* Data for analysis
* * * * * * *

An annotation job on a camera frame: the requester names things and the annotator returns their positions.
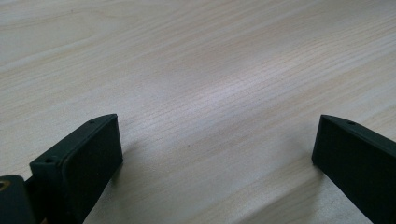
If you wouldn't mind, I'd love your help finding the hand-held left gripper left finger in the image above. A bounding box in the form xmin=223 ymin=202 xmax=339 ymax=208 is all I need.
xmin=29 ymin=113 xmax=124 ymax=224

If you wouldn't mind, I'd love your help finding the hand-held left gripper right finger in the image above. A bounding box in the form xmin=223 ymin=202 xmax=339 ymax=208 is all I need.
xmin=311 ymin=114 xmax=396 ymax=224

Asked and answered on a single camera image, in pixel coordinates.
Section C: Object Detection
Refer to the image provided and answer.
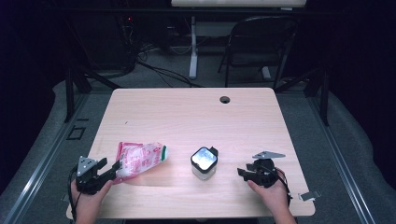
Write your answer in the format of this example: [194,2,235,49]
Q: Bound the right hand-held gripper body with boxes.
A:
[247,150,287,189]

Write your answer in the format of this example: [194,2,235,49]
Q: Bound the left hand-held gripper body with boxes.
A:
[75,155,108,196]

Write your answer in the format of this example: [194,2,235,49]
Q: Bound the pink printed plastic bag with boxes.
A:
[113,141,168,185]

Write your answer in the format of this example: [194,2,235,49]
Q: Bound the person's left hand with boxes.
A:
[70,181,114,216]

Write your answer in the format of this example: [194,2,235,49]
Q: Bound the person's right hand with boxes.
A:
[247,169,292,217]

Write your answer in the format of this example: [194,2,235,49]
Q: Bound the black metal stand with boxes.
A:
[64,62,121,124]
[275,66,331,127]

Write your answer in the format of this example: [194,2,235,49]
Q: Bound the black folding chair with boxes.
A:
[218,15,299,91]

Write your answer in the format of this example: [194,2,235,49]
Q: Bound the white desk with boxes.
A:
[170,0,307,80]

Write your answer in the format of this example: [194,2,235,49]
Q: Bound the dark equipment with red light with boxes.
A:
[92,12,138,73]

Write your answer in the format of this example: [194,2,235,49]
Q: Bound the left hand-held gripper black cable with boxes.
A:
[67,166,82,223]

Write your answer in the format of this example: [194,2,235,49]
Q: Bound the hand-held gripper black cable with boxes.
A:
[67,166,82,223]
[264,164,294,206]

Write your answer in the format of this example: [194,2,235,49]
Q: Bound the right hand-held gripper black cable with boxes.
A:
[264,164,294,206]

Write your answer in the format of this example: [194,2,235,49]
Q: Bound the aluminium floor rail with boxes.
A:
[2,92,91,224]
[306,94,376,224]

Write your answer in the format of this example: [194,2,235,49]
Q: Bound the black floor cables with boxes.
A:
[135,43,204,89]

* * * * * * *

* Exercise description
Your output should be an exact copy of every line from the one containing "Q: Bound the black metal stand with boxes." through the end of the records.

* Response below
Q: Bound the black metal stand with boxes.
A:
[64,62,121,124]
[275,66,331,127]

Write your answer in the format of this example: [194,2,235,49]
Q: Bound the black folding chair with boxes.
A:
[218,15,299,91]

Write your answer in the format of this example: [194,2,235,49]
Q: Bound the white desk with boxes.
A:
[170,0,307,80]

Write your answer in the format of this example: [194,2,235,49]
Q: Bound the dark equipment with red light with boxes.
A:
[92,12,138,73]

Write your answer in the format of this example: [194,2,235,49]
Q: Bound the left hand-held gripper black cable with boxes.
A:
[67,166,82,223]

Write your answer in the format of this example: [194,2,235,49]
Q: Bound the hand-held gripper black cable with boxes.
A:
[67,166,82,223]
[264,164,294,206]

Write your answer in the format of this example: [194,2,235,49]
Q: Bound the right hand-held gripper black cable with boxes.
A:
[264,164,294,206]

Write your answer in the format of this example: [194,2,235,49]
Q: Bound the aluminium floor rail with boxes.
A:
[2,92,91,224]
[306,94,376,224]

Write your answer in the format of this example: [194,2,235,49]
Q: Bound the black floor cables with boxes.
A:
[135,43,204,89]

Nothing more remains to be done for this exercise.